Krol is a pitcher, not a thrower. His mechanics are excellent, throwing from a ¾ arm slot, and he has no issues locating his three pitches. Like former Nats prospects Tommy Milone and Danny Rosenbaum, Krol lacks velocity, topping out at 90-91 MPH. In order to keep climbing up the ladder, he must continue to exhibit excellent command on the hill and induce ground balls. Krol is mentioned all the time as being a fierce competitor with a feel for pitching that is much more mature than most others. He's not afraid to attack batters inside, and uses his above average changeup and excellent curveball (called “demoralizing” by the clever Ryan Sullivan of NatsGM) to make up for his fastball velocity deficiency.
Statistically, Krol has one excellent season under his belt (2010), two incomplete years (2009 and 2011) and one mediocre one (2012). It's difficult to draw conclusions from his 2012 season, where he went 2-9 with a 5.20 ERA in 97 innings; Krol pitched almost all of his innings in an extreme hitters' league and was coming off of a 2011 season where he only threw 5 innings. His ground ball tendencies make him unlikely to allow the 1.2 HR/9 he gave up in 2012 again in the future, and his 3.42 K/BB ratio remained excellent.
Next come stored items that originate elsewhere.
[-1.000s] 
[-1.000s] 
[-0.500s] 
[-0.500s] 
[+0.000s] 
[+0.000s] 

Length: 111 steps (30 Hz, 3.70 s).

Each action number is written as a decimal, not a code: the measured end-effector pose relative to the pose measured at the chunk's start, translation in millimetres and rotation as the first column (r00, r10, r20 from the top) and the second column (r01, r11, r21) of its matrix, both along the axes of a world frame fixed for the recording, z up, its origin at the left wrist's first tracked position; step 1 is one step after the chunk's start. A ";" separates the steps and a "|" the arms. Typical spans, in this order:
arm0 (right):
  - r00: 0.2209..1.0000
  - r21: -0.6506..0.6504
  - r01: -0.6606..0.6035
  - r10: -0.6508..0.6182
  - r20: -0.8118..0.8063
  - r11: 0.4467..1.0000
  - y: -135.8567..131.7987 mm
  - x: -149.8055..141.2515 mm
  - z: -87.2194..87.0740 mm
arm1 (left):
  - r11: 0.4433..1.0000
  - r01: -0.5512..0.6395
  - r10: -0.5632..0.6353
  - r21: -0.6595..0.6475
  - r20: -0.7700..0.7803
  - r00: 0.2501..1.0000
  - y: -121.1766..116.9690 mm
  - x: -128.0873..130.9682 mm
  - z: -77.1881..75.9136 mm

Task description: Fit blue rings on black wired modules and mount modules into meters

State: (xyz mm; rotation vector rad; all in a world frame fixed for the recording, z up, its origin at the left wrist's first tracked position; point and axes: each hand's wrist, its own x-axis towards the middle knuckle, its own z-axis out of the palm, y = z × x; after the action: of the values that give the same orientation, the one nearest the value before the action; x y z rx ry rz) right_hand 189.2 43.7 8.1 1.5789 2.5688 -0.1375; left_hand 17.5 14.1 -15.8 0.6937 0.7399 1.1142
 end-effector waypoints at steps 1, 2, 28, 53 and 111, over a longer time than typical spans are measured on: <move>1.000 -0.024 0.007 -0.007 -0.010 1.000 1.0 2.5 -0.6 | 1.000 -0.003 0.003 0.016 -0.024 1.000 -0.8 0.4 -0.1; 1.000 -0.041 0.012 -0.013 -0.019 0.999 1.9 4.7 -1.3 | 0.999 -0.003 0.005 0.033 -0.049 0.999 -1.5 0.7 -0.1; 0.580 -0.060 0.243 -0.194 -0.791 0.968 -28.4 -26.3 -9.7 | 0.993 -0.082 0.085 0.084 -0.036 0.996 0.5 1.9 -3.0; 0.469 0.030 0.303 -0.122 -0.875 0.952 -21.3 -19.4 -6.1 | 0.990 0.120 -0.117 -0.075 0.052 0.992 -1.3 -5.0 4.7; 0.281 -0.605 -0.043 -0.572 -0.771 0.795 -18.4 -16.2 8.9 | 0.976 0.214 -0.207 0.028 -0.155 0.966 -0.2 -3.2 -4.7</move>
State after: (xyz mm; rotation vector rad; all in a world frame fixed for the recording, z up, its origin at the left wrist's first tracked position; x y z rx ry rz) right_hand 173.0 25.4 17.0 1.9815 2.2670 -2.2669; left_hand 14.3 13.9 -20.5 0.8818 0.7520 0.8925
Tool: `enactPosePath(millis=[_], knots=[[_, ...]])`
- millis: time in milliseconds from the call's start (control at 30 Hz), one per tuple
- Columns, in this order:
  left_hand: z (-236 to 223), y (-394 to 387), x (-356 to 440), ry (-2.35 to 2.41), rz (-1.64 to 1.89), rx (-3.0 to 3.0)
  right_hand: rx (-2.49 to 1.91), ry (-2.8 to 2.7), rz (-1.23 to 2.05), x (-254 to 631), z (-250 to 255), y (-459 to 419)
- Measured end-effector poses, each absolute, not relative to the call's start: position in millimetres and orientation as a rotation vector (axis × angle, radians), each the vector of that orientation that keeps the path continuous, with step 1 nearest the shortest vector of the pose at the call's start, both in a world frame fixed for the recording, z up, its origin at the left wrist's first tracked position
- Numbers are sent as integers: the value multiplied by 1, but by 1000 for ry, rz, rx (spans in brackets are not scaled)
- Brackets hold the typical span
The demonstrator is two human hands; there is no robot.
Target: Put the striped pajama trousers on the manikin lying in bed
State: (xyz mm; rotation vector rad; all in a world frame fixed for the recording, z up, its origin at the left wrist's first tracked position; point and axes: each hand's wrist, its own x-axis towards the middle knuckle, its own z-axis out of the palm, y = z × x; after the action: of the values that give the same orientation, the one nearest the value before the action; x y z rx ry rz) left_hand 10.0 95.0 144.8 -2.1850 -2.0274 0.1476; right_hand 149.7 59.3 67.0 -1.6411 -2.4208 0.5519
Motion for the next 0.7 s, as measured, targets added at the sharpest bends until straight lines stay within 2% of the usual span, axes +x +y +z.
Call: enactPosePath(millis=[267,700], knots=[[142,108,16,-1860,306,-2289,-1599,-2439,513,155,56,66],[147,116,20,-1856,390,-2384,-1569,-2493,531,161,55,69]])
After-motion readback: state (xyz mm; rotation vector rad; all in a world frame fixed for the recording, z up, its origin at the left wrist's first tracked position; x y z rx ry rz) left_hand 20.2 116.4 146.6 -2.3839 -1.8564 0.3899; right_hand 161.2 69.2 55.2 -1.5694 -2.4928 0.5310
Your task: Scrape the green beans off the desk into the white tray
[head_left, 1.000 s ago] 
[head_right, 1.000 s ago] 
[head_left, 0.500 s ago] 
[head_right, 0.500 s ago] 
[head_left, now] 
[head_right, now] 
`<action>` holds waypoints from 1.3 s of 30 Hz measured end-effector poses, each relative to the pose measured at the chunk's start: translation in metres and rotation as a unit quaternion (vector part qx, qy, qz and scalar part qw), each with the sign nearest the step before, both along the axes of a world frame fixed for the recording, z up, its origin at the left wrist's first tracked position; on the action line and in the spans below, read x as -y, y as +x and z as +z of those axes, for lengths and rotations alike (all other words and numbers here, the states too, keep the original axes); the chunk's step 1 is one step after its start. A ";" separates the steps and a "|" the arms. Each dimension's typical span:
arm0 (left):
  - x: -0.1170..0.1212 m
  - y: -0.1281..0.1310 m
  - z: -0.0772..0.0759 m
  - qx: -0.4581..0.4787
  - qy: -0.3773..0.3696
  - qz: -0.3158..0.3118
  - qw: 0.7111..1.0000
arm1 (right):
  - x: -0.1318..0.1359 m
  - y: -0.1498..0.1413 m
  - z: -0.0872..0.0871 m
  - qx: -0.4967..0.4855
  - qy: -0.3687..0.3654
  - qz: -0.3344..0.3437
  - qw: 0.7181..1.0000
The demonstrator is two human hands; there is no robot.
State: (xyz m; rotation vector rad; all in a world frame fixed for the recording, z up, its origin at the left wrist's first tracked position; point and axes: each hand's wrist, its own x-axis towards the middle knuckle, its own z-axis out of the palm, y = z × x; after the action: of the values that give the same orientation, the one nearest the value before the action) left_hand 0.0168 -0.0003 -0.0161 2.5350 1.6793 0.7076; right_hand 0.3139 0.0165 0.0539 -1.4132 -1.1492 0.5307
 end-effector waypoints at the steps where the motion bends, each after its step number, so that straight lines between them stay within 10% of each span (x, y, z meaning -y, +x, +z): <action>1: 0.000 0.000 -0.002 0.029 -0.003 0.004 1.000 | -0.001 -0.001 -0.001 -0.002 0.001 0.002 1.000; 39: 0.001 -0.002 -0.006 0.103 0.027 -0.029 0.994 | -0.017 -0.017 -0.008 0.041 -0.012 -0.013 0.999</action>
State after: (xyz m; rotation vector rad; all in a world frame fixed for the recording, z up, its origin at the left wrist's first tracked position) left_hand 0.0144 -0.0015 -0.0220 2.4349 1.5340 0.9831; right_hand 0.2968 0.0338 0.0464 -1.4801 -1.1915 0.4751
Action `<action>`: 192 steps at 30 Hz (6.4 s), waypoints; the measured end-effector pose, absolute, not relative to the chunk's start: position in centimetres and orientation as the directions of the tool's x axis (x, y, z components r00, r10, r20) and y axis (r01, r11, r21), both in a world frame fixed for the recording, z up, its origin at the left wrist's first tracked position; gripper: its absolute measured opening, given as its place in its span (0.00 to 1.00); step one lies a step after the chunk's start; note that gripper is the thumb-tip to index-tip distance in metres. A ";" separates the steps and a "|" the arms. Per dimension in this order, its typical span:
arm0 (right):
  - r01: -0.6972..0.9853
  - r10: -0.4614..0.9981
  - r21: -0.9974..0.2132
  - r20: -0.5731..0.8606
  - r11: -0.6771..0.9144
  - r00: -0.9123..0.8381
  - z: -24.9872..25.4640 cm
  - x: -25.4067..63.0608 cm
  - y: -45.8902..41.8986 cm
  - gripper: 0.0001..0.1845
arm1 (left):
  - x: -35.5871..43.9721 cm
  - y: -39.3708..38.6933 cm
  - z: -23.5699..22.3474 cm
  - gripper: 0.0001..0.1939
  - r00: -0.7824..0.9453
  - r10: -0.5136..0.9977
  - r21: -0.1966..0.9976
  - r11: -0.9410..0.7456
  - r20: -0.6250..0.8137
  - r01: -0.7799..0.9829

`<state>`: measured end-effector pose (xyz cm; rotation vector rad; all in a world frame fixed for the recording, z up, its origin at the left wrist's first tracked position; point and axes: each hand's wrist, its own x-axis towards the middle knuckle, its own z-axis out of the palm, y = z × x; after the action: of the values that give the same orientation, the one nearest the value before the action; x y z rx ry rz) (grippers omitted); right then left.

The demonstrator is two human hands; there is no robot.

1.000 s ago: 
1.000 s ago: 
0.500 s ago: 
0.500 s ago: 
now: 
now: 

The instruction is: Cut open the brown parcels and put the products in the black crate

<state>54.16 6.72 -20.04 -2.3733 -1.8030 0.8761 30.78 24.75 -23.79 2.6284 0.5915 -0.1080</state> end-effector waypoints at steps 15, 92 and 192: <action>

This makes him a likely bounce-back candidate in 2013.
While some people are concerned with Krol's makeup, it appears that he has grown up a lot since tweeting out a homophobic slur that led to a 2 month suspension in 2011. His high school suspension due to being in the presence of alcohol is something I can't fault him for (we all were teenagers at some point), and would be completely forgotten if controversy hadn't have struck in again later on (for example, nobody mentions Tyler Clippard's high school DUI anymore). As long as Krol is a model citizen in the Nats organization, it is fair to forgive and forget the 21 year old's past issues.
Krol's accolades in his four seasons with the A's organization are impressive. He won the club's minor league pitcher of the year award in 2010 and was recognized that offseason by Baseball America as having the best curveball and control in the A's system. This is not the first time Mike Rizzo has targeted a pitcher from a colder weather area. Krol, a Chicago-area native joins Major League success stories such as Jordan Zimmernann (Wisconsin), Ross Detwiler (Missouri), Aaron Crow (Missouri, didn't sign). Krol is a fairly known quantity at this point and can become a Major League pitcher by keeping the ball on the ground and not walking batters.